# New Record!



## wdw_ (Jul 17, 2002)

The most people on Macosx.com at the same time was set today at 10:06 AM with 184 simultaneously logged on.


----------



## xaqintosh (Jul 17, 2002)

that's great!


----------



## Captain Code (Jul 17, 2002)

Sweet!


----------



## xoot (Jul 18, 2002)

LOL... cool! And to think that I contributed...


----------



## xaqintosh (Jul 18, 2002)




----------



## caramelApple (Jul 18, 2002)

I just started on this website today and i just love it! Unlike the apple forums no one will delete complaints! Thanks fellow Apple geeks!


----------



## xaqintosh (Jul 18, 2002)

no one calls me an Apple Geek! It's "Mac Technophile" or just "techie"


----------



## caramelApple (Jul 18, 2002)

Well, okay then.

Apple TECHIES.. lmao. I just love my mac no matter what you call me!  


Much Love,

The Mac Geekette


----------



## wdw_ (Jul 27, 2002)

I just noticed that we have a new record! We beat the old record by eight people.
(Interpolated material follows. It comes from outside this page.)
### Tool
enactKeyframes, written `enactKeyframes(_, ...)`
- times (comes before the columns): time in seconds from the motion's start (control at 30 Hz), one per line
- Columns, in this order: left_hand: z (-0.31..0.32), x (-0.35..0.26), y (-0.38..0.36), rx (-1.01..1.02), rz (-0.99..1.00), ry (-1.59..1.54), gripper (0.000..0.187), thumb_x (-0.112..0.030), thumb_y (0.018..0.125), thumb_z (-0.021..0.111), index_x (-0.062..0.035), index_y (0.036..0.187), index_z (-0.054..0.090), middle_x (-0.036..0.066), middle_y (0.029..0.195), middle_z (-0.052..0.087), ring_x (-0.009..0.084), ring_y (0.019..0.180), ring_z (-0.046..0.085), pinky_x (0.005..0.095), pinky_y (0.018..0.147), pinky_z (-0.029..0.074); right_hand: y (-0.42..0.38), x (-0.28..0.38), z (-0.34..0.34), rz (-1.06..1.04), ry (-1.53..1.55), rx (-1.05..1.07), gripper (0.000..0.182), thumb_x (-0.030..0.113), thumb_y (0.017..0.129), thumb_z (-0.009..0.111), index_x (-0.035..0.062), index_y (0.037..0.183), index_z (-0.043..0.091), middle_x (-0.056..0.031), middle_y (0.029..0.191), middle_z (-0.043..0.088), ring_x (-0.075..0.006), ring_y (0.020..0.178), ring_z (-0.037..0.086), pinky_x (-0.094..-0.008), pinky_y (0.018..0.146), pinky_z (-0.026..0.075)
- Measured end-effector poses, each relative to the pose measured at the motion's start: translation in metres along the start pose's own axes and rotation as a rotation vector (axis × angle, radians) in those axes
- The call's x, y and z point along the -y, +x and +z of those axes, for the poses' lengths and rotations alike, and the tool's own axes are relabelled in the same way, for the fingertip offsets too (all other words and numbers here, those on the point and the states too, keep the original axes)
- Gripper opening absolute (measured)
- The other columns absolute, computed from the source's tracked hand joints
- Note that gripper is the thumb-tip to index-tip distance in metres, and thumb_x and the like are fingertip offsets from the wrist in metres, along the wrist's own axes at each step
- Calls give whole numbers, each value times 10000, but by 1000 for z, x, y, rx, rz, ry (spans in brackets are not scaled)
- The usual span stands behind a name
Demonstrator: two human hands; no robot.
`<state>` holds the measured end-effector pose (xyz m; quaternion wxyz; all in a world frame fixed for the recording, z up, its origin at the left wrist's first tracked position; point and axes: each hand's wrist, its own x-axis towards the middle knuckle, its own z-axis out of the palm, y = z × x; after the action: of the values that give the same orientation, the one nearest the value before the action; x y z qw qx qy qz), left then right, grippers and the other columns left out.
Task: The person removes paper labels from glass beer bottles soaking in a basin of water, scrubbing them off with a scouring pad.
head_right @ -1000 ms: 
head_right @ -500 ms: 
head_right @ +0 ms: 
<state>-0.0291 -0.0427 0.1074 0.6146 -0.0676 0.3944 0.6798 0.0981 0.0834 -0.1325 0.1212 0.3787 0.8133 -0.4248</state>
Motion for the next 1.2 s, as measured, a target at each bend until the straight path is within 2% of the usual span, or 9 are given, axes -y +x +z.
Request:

The most users ever online was 192 on 07-26-2002 at 09:30 AM.


----------



## JetwingX (Jul 29, 2002)

yay!


(Must Keep... Side Doscussion... alive!!!!)


----------



## xaqintosh (Jul 29, 2002)




----------



## wdw_ (Jul 29, 2002)

Thanks for noticing xaqintosh.

It's the four member of System Of A Down.


----------